Cooper gave me the tools to excel in my career. I learned to write and edit at the writing center with Gwen Hyman and Peter Buckley. The exercise helped me earn a Fulbright Scholarship to build wastewater treatment systems in Panama. I obtained two other scholarships that fund my PhD studies at Stanford. Here I spend my days hammering toward the world that should exist. There are over 2 billion people without basic sanitation on this planet, and a billion without basic access to water. There are more than a billion people living in urban slums, and that number is growing. With my roommate, I convinced the Gates Foundation to fund our idea to reinvent sanitation services in Haitian slums. I’m writing this letter at midnight from a rooftop in Port-au-Prince.
At Cooper, we often heard Peter Cooper’s mandate that education should be as “Free as Air and Water.” It’s a beautiful and powerful vision, but in my profession I feel the challenges in this aspiration. Water may be free, but someone has to pay for the pipes that convey it. Knowledge may be free with an internet connection, but someone has to keep the lights on in the building. At Stanford, students pay for the privilege of learning. At Cooper, I simply cherished the privilege of learning. Education is an investment. At most institutions in the US, the student makes the investment, and should rightly expect the yields of that investment to accrue to him or her. At Cooper, society invests in the student. I work every day to compound the returns on the bet society placed on me.
I love Cooper Union. I learned so much there- in classrooms with professors, in student council meetings with administrators, on the tennis courts with Dean Baker and my teammates, and in so many places with my amazing classmates- I can’t imagine a place on earth that could provide as great an education as Cooper does. And yet, I know that I wouldn’t have attended without the full tuition scholarship. Even with that scholarship, Cooper Union was the most expensive college I considered attending. I had full scholarship offers at other great schools, and I know many of my Cooper classmates did too. Cooper Union can’t be just another big-name school with tuition. I went to Cooper because it offers a stellar, affordable education, and because of that thrill I felt when I sat in the Great Hall. I went to Cooper because it is unique, unique because of the community of stellar peers it nurtures through its blanket full-tuition merit scholarship.

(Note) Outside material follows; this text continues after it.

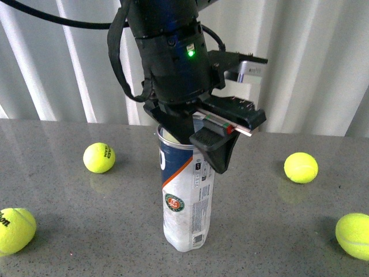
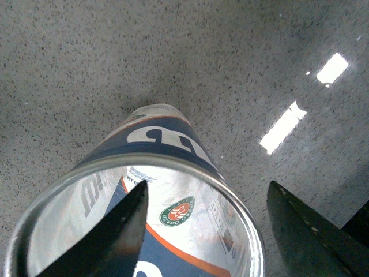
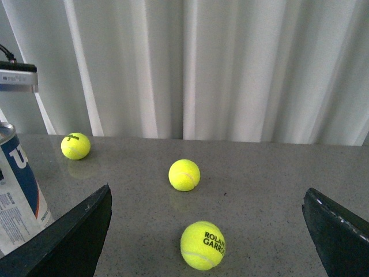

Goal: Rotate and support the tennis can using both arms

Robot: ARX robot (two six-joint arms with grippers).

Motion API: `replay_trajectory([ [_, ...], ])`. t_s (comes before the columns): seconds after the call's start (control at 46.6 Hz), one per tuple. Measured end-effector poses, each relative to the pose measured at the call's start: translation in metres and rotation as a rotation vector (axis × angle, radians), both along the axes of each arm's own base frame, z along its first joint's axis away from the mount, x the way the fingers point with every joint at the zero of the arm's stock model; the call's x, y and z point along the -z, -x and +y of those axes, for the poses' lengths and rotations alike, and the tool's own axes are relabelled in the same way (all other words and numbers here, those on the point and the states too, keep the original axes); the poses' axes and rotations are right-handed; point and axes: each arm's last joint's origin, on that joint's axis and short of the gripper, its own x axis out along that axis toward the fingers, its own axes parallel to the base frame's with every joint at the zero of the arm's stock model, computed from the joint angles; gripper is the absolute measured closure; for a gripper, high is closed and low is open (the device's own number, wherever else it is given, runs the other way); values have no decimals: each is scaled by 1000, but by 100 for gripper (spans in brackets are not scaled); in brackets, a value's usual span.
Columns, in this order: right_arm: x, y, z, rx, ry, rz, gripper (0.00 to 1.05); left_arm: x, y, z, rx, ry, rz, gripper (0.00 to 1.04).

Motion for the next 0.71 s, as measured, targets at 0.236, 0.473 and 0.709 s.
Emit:
replay_trajectory([
  [0.236, 0, 0, 0, 0, 0, 0, 7, -38, 3, 15, -86, 163, -25, 6],
  [0.473, 0, 0, 0, 0, 0, 0, 7, -73, 21, 71, -534, 510, -182, 7],
  [0.709, 0, 0, 0, 0, 0, 0, 7, -60, 35, 87, -825, 600, -498, 17],
])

Sebastien is a Belgian-American born in Washington D.C. After Cooper, he spent 3 years in Panama designing and building energy-producing sanitation systems in rural communities. Sebastien is a Ph.D. student of Civil and Environmental Engineering at Stanford University. He received a Fulbright Scholarship to work in Panama, and his research at Stanford is funded by a National Defense Science and Engineering Graduate Fellowship and an EPA STAR Fellowship. He is currently working to develop a portable, low-cost latrine system to enable new sanitation service models in urban slums with a Grand Challenges Explorations grant from the Bill and Melinda Gates Foundation. His overarching passion is to transform society’s waste streams from liabilities into resources for social, environmental, and economic good.